Your goal: The output is the lines below from the one with "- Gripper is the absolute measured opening" through the one with "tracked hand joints", both included, printed exactly and with no other line.

::::::

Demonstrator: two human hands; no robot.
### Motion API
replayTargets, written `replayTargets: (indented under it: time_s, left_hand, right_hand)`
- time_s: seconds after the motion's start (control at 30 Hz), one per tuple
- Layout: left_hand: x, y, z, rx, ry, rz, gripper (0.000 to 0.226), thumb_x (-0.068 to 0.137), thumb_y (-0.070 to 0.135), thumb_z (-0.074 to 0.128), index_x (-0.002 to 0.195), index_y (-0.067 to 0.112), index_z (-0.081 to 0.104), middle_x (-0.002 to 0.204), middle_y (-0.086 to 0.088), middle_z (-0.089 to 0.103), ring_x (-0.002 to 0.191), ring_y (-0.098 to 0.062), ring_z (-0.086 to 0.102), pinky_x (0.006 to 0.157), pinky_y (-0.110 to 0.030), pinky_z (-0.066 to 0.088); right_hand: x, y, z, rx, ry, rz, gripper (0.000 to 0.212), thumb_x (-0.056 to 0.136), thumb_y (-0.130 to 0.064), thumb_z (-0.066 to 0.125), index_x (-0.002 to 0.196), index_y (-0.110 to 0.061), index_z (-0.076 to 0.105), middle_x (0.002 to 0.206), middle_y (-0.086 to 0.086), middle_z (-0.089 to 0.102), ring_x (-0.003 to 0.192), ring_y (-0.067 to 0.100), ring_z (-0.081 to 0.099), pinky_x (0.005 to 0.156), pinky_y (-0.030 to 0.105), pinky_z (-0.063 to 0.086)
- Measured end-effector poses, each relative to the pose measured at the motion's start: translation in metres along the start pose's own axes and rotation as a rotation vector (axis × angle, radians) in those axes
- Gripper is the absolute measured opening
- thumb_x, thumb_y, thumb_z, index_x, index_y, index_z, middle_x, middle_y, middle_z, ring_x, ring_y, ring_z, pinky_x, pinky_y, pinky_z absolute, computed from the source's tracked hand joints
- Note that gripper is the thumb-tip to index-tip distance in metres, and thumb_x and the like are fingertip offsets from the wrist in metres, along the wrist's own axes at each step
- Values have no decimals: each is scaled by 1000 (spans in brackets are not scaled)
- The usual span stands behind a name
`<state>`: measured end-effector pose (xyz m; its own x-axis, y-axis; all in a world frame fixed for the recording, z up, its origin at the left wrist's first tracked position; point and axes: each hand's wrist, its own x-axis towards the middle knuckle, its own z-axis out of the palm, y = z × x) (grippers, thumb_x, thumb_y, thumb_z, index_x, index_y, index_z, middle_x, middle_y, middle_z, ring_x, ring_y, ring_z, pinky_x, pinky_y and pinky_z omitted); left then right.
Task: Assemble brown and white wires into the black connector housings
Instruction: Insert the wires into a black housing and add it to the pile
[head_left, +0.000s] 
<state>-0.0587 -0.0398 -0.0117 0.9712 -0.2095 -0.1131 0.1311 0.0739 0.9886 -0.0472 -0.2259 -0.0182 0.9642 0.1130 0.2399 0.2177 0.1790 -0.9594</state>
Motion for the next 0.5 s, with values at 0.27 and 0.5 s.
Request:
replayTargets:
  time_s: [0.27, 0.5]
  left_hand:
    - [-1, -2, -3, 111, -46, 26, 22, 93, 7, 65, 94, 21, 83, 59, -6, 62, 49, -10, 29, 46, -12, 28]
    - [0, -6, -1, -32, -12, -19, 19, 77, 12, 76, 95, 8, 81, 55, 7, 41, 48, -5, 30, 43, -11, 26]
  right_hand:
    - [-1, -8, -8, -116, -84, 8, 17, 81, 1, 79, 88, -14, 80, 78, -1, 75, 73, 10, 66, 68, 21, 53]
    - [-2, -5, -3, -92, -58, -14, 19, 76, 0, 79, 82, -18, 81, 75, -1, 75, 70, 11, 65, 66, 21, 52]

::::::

Answer area:
- Gripper is the absolute measured opening
- thumb_x, thumb_y, thumb_z, index_x, index_y, index_z, middle_x, middle_y, middle_z, ring_x, ring_y, ring_z, pinky_x, pinky_y, pinky_z absolute, computed from the source's tracked hand joints

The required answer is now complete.